§ **WHAT YOU SHOULD DO**
Below are records to repeat exactly; copy them without the pictures.

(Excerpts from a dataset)
..............................

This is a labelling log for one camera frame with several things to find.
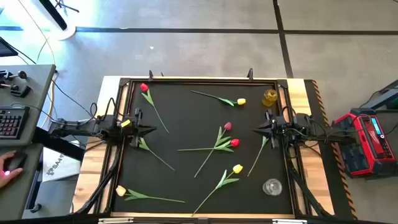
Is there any pale cream artificial tulip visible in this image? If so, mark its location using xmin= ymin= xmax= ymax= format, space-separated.
xmin=115 ymin=185 xmax=186 ymax=204

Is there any red black power station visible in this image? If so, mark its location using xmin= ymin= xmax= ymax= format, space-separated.
xmin=334 ymin=107 xmax=397 ymax=179

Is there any grey desk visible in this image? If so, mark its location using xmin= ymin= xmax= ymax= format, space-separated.
xmin=0 ymin=64 xmax=57 ymax=222

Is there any dark red artificial tulip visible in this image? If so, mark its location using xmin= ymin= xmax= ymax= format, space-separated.
xmin=247 ymin=136 xmax=270 ymax=178
xmin=193 ymin=121 xmax=233 ymax=179

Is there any clear glass vase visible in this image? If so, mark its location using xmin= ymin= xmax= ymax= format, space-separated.
xmin=262 ymin=178 xmax=283 ymax=197

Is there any dark monitor screen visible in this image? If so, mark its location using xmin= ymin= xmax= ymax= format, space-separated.
xmin=0 ymin=36 xmax=19 ymax=58

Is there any black keyboard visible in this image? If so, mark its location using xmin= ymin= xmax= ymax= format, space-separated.
xmin=0 ymin=105 xmax=31 ymax=140

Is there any silver metal hinge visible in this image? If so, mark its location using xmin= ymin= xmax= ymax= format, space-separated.
xmin=272 ymin=218 xmax=308 ymax=224
xmin=98 ymin=217 xmax=134 ymax=224

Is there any thin black cable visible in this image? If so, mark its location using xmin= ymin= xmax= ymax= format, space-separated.
xmin=51 ymin=79 xmax=98 ymax=121

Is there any black computer mouse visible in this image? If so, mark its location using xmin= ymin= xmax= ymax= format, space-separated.
xmin=6 ymin=154 xmax=28 ymax=172

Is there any yellow floor cable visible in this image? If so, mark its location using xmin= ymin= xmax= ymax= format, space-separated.
xmin=17 ymin=0 xmax=58 ymax=128

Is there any black table mat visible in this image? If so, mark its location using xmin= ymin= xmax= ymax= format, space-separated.
xmin=112 ymin=81 xmax=295 ymax=215

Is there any person's hand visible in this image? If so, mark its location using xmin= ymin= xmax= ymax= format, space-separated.
xmin=0 ymin=150 xmax=24 ymax=189

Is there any grey equipment rail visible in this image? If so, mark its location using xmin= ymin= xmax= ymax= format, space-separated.
xmin=360 ymin=79 xmax=398 ymax=110

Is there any yellow artificial tulip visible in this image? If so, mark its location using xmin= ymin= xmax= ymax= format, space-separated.
xmin=120 ymin=119 xmax=176 ymax=172
xmin=190 ymin=90 xmax=247 ymax=107
xmin=191 ymin=164 xmax=244 ymax=217

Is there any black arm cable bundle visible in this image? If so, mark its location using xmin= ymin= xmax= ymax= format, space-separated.
xmin=284 ymin=146 xmax=332 ymax=217
xmin=73 ymin=141 xmax=125 ymax=216

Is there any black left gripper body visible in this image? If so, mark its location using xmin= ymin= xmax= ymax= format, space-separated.
xmin=119 ymin=108 xmax=144 ymax=149

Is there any yellow black hazard tape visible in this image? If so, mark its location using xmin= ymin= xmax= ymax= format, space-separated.
xmin=312 ymin=80 xmax=358 ymax=220

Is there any yellow glass vase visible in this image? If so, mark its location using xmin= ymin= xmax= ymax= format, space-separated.
xmin=262 ymin=88 xmax=279 ymax=108

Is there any black stand white base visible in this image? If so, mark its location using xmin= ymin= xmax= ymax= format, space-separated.
xmin=37 ymin=0 xmax=78 ymax=41

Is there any white paper bag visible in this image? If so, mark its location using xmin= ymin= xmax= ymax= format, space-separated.
xmin=42 ymin=146 xmax=82 ymax=183

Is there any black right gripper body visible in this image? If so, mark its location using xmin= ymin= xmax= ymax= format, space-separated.
xmin=264 ymin=108 xmax=289 ymax=149

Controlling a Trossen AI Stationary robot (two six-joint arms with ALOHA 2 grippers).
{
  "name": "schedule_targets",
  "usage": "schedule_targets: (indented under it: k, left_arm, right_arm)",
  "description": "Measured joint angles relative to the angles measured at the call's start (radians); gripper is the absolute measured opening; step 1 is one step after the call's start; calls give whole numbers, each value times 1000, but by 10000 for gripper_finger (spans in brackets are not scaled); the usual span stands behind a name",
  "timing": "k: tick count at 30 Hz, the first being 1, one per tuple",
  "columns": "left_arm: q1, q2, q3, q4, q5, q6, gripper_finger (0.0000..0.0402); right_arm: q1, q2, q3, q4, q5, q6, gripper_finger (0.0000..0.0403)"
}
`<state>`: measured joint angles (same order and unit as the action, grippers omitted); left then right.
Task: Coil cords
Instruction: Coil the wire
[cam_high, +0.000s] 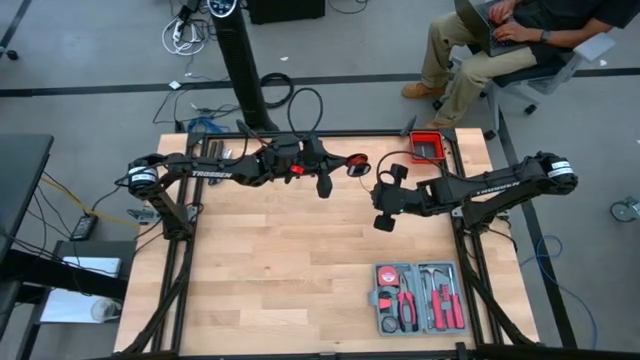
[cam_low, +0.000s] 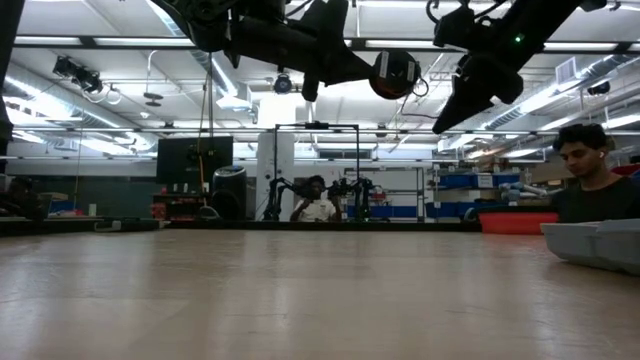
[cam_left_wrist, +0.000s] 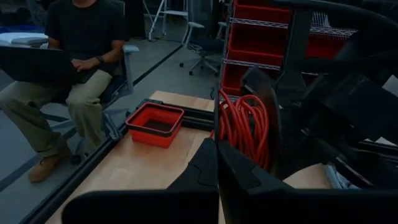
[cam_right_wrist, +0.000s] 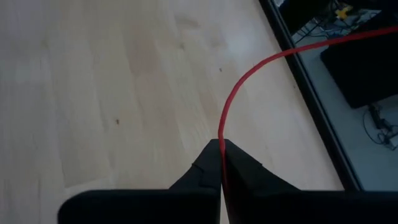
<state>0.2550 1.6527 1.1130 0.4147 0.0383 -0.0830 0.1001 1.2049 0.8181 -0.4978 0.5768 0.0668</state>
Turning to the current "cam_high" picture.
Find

..............................

§ **TASK SOLUTION**
This is a labelling log for one camera frame with several things to find.
Is there any pale cream artificial tulip visible in this image? If so, mark its location using xmin= ymin= xmax= ymax= format, space-separated.
xmin=115 ymin=185 xmax=186 ymax=204

Is there any red black power station visible in this image? If so, mark its location using xmin= ymin= xmax= ymax= format, space-separated.
xmin=334 ymin=107 xmax=397 ymax=179

Is there any grey desk visible in this image? If so, mark its location using xmin= ymin= xmax= ymax= format, space-separated.
xmin=0 ymin=64 xmax=57 ymax=222

Is there any dark red artificial tulip visible in this image? If so, mark its location using xmin= ymin= xmax= ymax= format, space-separated.
xmin=247 ymin=136 xmax=270 ymax=178
xmin=193 ymin=121 xmax=233 ymax=179

Is there any clear glass vase visible in this image? If so, mark its location using xmin= ymin= xmax= ymax= format, space-separated.
xmin=262 ymin=178 xmax=283 ymax=197

Is there any dark monitor screen visible in this image? If so, mark its location using xmin= ymin= xmax= ymax= format, space-separated.
xmin=0 ymin=36 xmax=19 ymax=58

Is there any black keyboard visible in this image? If so, mark its location using xmin= ymin= xmax= ymax= format, space-separated.
xmin=0 ymin=105 xmax=31 ymax=140

Is there any silver metal hinge visible in this image? If so, mark its location using xmin= ymin= xmax= ymax= format, space-separated.
xmin=272 ymin=218 xmax=308 ymax=224
xmin=98 ymin=217 xmax=134 ymax=224

Is there any thin black cable visible in this image? If so, mark its location using xmin= ymin= xmax= ymax= format, space-separated.
xmin=51 ymin=79 xmax=98 ymax=121

Is there any black computer mouse visible in this image? If so, mark its location using xmin= ymin= xmax= ymax= format, space-separated.
xmin=6 ymin=154 xmax=28 ymax=172

Is there any yellow floor cable visible in this image? If so, mark its location using xmin= ymin= xmax= ymax= format, space-separated.
xmin=17 ymin=0 xmax=58 ymax=128

Is there any black table mat visible in this image? If so, mark its location using xmin= ymin= xmax= ymax= format, space-separated.
xmin=112 ymin=81 xmax=295 ymax=215

Is there any person's hand visible in this image? If so, mark its location using xmin= ymin= xmax= ymax= format, space-separated.
xmin=0 ymin=150 xmax=24 ymax=189

Is there any grey equipment rail visible in this image? If so, mark its location using xmin= ymin= xmax= ymax= format, space-separated.
xmin=360 ymin=79 xmax=398 ymax=110

Is there any yellow artificial tulip visible in this image? If so, mark its location using xmin= ymin= xmax= ymax= format, space-separated.
xmin=120 ymin=119 xmax=176 ymax=172
xmin=190 ymin=90 xmax=247 ymax=107
xmin=191 ymin=164 xmax=244 ymax=217

Is there any black arm cable bundle visible in this image? If so, mark its location using xmin= ymin= xmax= ymax= format, space-separated.
xmin=284 ymin=146 xmax=332 ymax=217
xmin=73 ymin=141 xmax=125 ymax=216

Is there any black left gripper body visible in this image? If so, mark its location using xmin= ymin= xmax= ymax= format, space-separated.
xmin=119 ymin=108 xmax=144 ymax=149

Is there any yellow black hazard tape visible in this image? If so, mark its location using xmin= ymin= xmax= ymax= format, space-separated.
xmin=312 ymin=80 xmax=358 ymax=220

Is there any yellow glass vase visible in this image? If so, mark its location using xmin= ymin= xmax= ymax= format, space-separated.
xmin=262 ymin=88 xmax=279 ymax=108

Is there any black stand white base visible in this image? If so, mark its location using xmin= ymin= xmax= ymax= format, space-separated.
xmin=37 ymin=0 xmax=78 ymax=41

Is there any white paper bag visible in this image? If so, mark its location using xmin= ymin= xmax= ymax= format, space-separated.
xmin=42 ymin=146 xmax=82 ymax=183

Is there any black right gripper body visible in this image? If so, mark its location using xmin= ymin= xmax= ymax= format, space-separated.
xmin=264 ymin=108 xmax=289 ymax=149

Controlling a Trossen AI Stationary robot (two six-joint arms with ALOHA 2 grippers).
{
  "name": "schedule_targets",
  "usage": "schedule_targets: (indented under it: k, left_arm, right_arm)",
  "description": "Measured joint angles relative to the angles measured at the call's start (radians); gripper is the absolute measured opening; step 1 is one step after the call's start; calls give whole numbers, each value times 1000, but by 10000 for gripper_finger (spans in brackets are not scaled); the usual span stands behind a name",
  "timing": "k: tick count at 30 Hz, the first being 1, one per tuple",
  "columns": "left_arm: q1, q2, q3, q4, q5, q6, gripper_finger (0.0000..0.0402); right_arm: q1, q2, q3, q4, q5, q6, gripper_finger (0.0000..0.0403)"
}
`<state>`: measured joint angles (same order and unit as the action, grippers omitted); left then right.
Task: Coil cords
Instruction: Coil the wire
[cam_high, +0.000s] 
[cam_low, +0.000s] 
[cam_left_wrist, +0.000s] 
[cam_right_wrist, +0.000s] 
<state>0.2550 1.6527 1.1130 0.4147 0.0383 -0.0830 0.1001 1.2049 0.8181 -0.4978 0.5768 0.0668</state>
Turning to the current "cam_high" picture.
Find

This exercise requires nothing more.